RE: number of bytes for simplified chinese

From: Addison Phillips [wM] (aphillips@webmethods.com)
Date: Mon Jun 28 2004 - 12:49:46 CDT

  • Next message: Rick McGowan: "APL mapping tables"

    Hi Duraivel,

    Your question is incomplete. There are several Unicode encodings to choose from and the "number of bytes" question is influenced by your choice of encoding, as well as by the data you choose.

    For example, UTF-8 is a multibyte encoding of Unicode, where each character is 1-, 2-, 3-, or 4-bytes long, depending on the character.
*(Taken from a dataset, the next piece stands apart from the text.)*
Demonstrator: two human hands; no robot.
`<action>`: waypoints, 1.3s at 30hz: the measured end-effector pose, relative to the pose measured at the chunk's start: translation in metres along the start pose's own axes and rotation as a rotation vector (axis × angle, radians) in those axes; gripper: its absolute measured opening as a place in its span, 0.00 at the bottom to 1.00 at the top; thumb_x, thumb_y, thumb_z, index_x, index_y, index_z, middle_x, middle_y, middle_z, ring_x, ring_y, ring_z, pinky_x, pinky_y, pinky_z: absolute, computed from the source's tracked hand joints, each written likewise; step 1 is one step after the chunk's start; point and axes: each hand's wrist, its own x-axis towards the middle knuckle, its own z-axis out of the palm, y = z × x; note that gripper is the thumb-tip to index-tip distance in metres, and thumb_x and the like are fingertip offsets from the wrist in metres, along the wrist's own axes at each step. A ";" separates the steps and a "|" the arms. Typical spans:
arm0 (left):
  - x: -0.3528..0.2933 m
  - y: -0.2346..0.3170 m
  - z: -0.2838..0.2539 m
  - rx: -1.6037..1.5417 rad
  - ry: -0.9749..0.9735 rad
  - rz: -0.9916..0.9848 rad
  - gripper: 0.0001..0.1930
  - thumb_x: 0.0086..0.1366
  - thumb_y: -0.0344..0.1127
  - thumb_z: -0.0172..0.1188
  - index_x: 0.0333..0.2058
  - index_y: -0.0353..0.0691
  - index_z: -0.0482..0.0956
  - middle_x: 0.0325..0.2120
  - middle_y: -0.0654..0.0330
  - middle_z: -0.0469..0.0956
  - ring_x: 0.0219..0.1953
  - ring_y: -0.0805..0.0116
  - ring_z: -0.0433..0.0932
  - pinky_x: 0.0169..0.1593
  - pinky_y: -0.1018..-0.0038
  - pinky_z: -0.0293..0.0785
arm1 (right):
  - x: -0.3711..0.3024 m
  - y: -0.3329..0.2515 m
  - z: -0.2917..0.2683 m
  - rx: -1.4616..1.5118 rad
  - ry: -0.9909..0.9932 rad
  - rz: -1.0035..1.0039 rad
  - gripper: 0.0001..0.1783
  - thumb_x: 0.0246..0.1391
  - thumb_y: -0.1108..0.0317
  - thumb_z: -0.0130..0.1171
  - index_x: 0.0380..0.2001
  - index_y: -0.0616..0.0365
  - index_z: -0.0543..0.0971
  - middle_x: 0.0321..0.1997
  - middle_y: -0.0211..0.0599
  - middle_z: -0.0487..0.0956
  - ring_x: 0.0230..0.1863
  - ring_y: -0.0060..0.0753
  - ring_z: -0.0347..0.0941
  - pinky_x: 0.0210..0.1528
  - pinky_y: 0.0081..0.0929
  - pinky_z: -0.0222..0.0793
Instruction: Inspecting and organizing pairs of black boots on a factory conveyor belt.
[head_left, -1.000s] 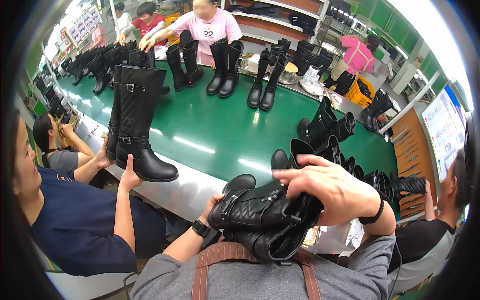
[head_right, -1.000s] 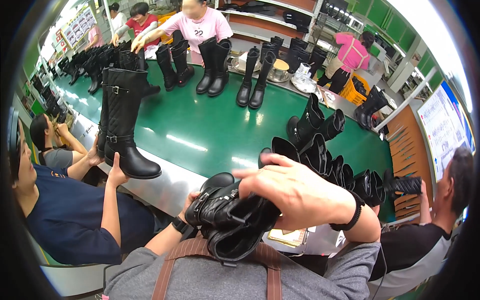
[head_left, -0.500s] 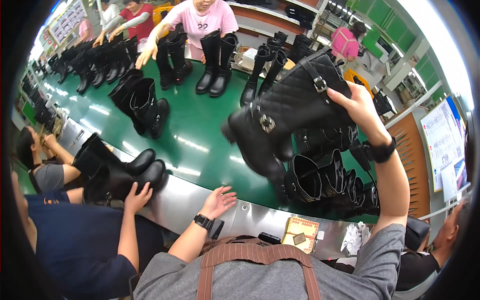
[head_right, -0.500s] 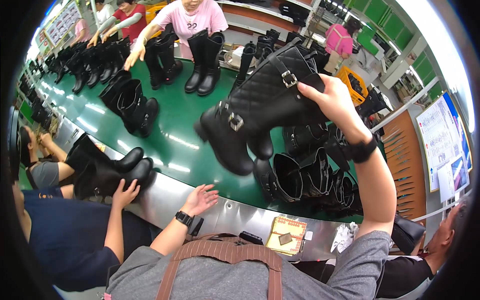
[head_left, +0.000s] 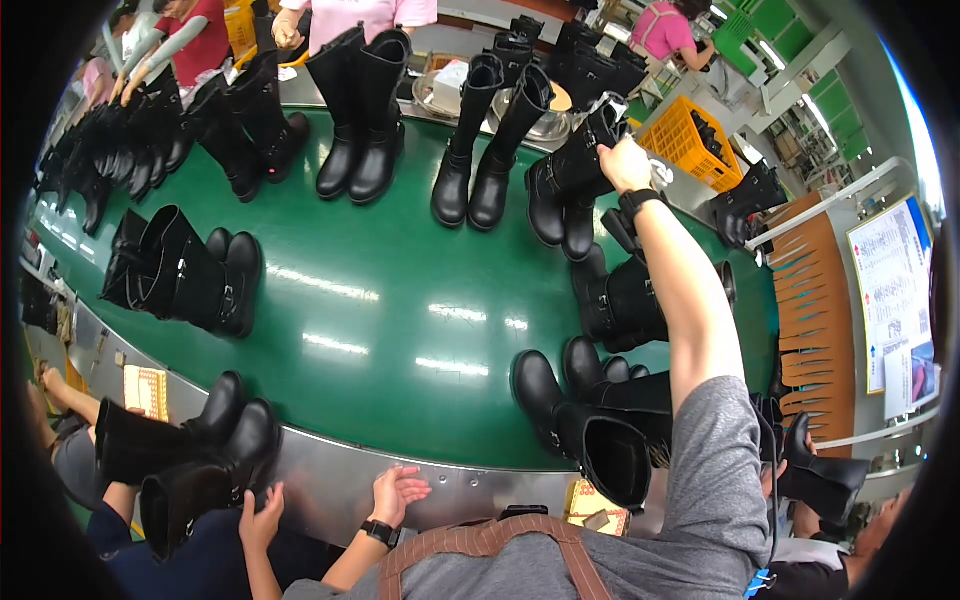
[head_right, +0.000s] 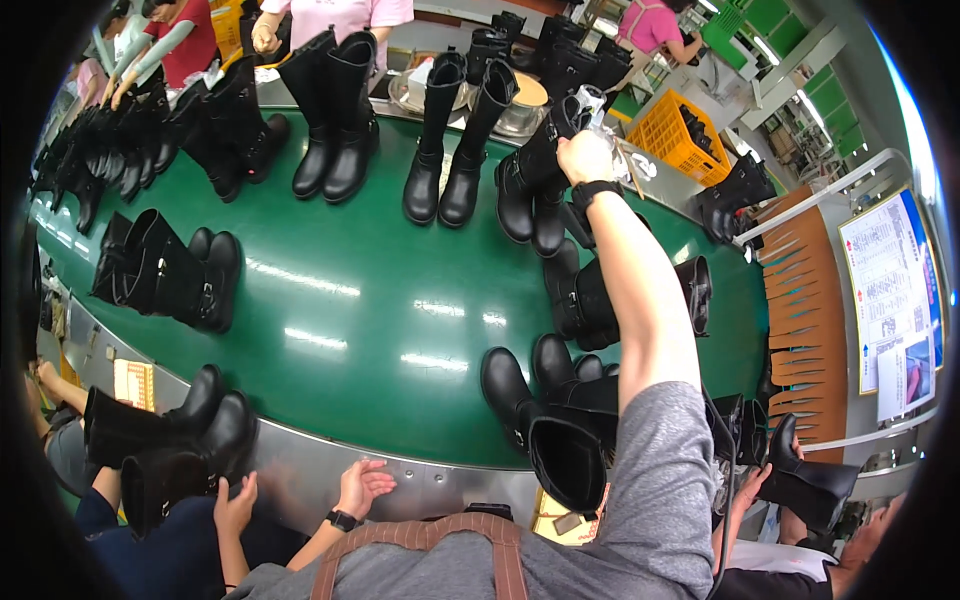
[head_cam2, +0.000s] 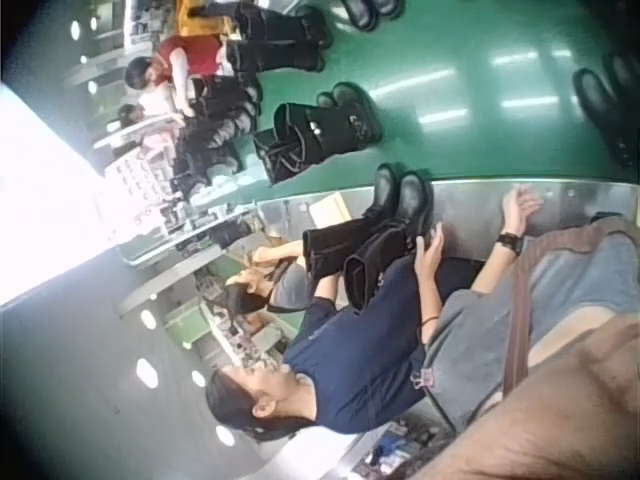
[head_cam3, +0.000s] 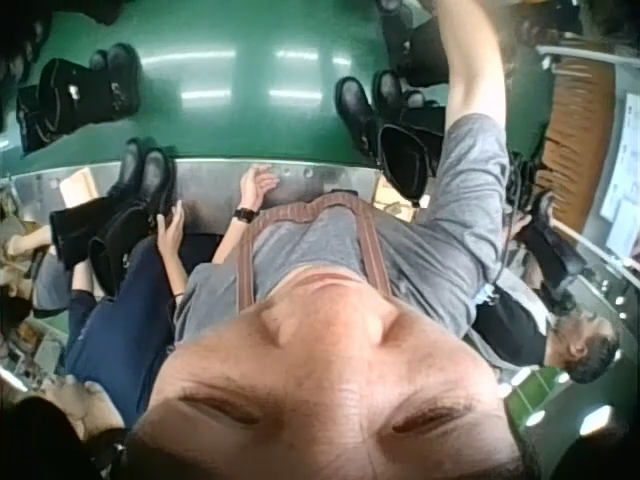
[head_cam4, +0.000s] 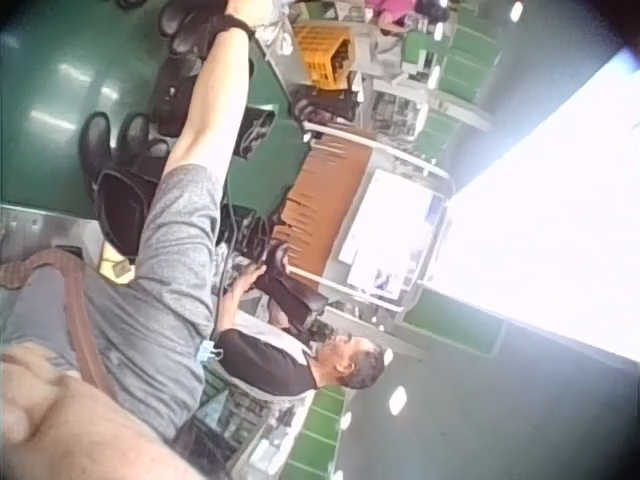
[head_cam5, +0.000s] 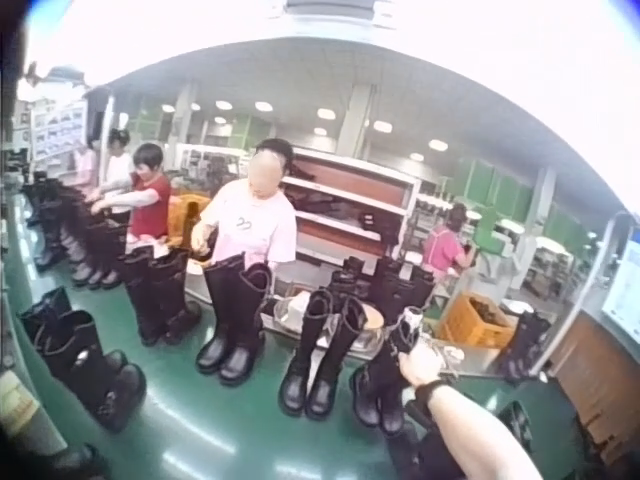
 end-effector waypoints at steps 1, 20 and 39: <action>0.000 0.002 0.003 0.012 0.033 -0.019 0.28 0.72 0.53 0.43 0.48 0.30 0.75 0.30 0.47 0.82 0.32 0.57 0.83 0.39 0.67 0.80 | 0.006 -0.001 0.022 0.007 0.009 0.036 0.24 0.53 0.51 0.60 0.35 0.67 0.82 0.36 0.59 0.82 0.45 0.55 0.79 0.49 0.44 0.74; 0.018 -0.013 -0.006 0.061 -0.006 0.025 0.30 0.73 0.53 0.38 0.50 0.29 0.73 0.33 0.46 0.82 0.36 0.53 0.83 0.42 0.64 0.80 | -0.082 0.027 -0.156 -0.041 -0.353 -0.237 0.23 0.51 0.42 0.60 0.41 0.47 0.84 0.38 0.39 0.84 0.44 0.41 0.81 0.47 0.37 0.75; -0.171 0.016 0.267 0.832 -0.343 1.610 0.15 0.61 0.22 0.56 0.47 0.36 0.73 0.38 0.61 0.75 0.33 0.73 0.77 0.39 0.78 0.74 | -0.450 0.180 -0.240 0.225 -0.071 -0.257 0.26 0.49 0.60 0.68 0.51 0.56 0.76 0.49 0.40 0.79 0.51 0.42 0.74 0.53 0.35 0.71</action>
The majority of characters written in Simplified Chinese will be three bytes long in this encoding.

    UTF-16 encodes characters using two bytes per character for the vast majority of characters in most sets of data. Some Chinese characters are encoded on higher (or "supplemental") planes of Unicode and will require two two-byte characters (a "surrogate pair") to access them in UTF-16. These characters are generally considered to be quite rare in "average" data and it is unlikely that your data will contain more than a few of these characters in any event.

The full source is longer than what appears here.